Art. 20.11 Vrijstellingen en overgangsbepalingen. Art. 20.11.1. De burgemeester kan steeds afwijkingen op de voorschriften van deze afdeling toestaan. Een aanvraag daartoe dient met een gedetailleerd verslag worden ingediend waarbij duidelijk de redenen worden vermeld waarom een afwijking als noodzakelijk voorkomt. Financiële redenen zijn op zichzelf niet voldoende.

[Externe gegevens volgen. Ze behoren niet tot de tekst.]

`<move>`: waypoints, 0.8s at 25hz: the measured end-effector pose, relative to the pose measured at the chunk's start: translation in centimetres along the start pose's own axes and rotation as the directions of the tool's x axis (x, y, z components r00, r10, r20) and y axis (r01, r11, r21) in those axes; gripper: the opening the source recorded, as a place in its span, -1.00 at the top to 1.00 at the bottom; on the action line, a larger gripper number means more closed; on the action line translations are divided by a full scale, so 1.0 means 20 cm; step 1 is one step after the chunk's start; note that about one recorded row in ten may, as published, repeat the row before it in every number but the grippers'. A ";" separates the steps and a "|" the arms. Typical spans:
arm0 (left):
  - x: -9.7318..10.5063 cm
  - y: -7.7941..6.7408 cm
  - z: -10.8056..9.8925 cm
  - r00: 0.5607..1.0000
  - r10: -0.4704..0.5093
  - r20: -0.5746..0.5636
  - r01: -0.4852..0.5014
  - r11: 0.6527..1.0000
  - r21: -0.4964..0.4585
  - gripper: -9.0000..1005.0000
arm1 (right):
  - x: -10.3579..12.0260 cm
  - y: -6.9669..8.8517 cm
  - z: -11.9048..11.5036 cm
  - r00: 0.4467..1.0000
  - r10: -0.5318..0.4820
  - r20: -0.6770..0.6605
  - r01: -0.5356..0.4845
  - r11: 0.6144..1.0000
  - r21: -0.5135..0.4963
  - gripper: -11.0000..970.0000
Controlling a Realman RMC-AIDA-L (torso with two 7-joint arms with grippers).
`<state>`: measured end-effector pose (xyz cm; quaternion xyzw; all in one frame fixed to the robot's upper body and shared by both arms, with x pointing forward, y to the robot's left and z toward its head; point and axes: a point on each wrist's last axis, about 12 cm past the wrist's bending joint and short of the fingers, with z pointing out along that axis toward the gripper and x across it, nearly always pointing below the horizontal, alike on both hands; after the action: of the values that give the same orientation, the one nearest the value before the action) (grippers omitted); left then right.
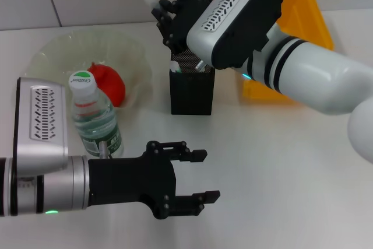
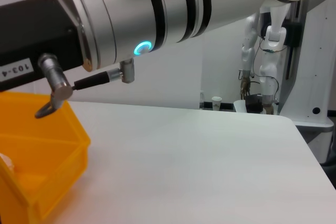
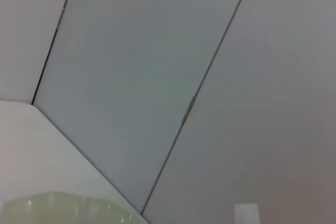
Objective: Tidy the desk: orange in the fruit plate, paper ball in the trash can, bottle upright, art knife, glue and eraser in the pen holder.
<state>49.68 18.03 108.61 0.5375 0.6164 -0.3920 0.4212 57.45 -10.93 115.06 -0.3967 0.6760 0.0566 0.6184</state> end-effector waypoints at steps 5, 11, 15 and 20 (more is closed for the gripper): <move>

Afwijkingen kunnen bijvoorbeeld worden toegestaan om het behoud te waarborgen van waardevolle elementen zoals gevels, trappenhuizen, zolderingen, vaste versieringen, De exploitant, die een afwijking verkrijgt, dient vooraleer het publiek tot zijn inrichting wordt toegelaten de aanvullende brandbestrijdingsmaatregelen te treffen die door de burgemeester worden opgelegd. Art. 20.11.2. De instellingen die op het ogenblik van de inwerkingtreding van deze afdeling reeds toegankelijk zijn voor het publiek beschikken over een termijn van één jaar om de vereiste aanpassingswerken uit te voeren.